Forster’s Education Act established the principle of universal elementary
education. The state was taking on board the responsibility and the costs of
educating all children up to a certain age.
This had a link with
meritocracy because Gladstone wanted the working classes to be aspiring:
education would encourage workers to be more reflective and focus on moral and
ethical progress. This was not necessarily appreciated by the working man and
woman. Gladstone’s high-minded ideals was very far removed from the daily
experiences of the ordinary family who were trying to scrape together a living.
Ensuring that children had to receive schooling meant that there was less money
coming into the family household. Disraeli’s Education Act 1876, clarified
Forster’s Act and made employment of children under 10 illegal. Arguably,
Neither Gladstone or Disraeli had any significant understanding of the plight
of working class lives especially in a pre-welfare age.
Gladstone was the first PM to
recognise the rights of Trade Unions to exist. His legislation of 1874 gave the
unions legal protection and the freedom to exist and collect subs. On first
reading, then, it would seem that Gladstone truly understood the concerns of
working men and collective security against unscrupulous employers. However,
the Act did not allow Unions to go on strike which irritated the Radicals. It
was a half-hearted measure that alarmed the Whig-conservative elements and frustrated
the hopes of working men.
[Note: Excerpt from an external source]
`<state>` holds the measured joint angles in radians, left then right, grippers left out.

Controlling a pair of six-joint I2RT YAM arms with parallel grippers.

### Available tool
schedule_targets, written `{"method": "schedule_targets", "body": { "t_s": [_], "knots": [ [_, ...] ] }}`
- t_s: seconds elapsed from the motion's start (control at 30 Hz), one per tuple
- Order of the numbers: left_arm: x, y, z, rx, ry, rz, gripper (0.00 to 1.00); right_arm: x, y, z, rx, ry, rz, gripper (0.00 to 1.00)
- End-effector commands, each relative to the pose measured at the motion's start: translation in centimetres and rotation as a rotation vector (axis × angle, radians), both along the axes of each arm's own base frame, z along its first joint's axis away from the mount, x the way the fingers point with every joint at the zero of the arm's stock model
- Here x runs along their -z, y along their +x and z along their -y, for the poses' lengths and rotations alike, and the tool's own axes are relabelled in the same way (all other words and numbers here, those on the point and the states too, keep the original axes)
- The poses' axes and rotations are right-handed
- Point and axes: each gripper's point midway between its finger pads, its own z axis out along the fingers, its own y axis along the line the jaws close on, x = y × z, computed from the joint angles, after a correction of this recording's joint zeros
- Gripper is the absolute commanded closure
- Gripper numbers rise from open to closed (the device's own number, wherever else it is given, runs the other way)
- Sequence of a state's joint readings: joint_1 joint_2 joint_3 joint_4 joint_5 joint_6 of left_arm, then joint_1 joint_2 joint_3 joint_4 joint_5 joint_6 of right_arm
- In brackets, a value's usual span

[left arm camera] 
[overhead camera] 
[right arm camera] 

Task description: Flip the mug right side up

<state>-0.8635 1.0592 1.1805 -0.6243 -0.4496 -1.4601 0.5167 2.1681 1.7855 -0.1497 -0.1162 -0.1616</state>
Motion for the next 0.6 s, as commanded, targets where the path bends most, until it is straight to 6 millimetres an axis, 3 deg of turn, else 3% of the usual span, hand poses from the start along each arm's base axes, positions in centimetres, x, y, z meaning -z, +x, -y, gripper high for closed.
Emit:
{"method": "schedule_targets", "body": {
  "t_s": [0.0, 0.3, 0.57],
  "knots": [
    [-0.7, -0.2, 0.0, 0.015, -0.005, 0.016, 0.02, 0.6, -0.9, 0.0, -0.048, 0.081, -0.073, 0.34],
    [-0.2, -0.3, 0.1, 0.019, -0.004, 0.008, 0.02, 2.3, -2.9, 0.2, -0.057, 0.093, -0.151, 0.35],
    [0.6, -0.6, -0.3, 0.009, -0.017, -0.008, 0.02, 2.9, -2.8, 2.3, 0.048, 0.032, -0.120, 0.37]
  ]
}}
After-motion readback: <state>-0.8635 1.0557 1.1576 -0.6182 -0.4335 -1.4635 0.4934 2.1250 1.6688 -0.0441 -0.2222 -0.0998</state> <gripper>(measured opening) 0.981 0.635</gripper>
Many saw it as a pointless decision, and it took
Disraeli in 1875 to allow Union the right to strike.
Disraeli’s legislation
differed from Gladstone’s in that he was much more practical in his social
reforms. Gladstone’s reforms required cooperation from the working classes; it
places demands on them to respond. Disraeli’s approach was to provide
non-controversial legislation that was benefit to all in society.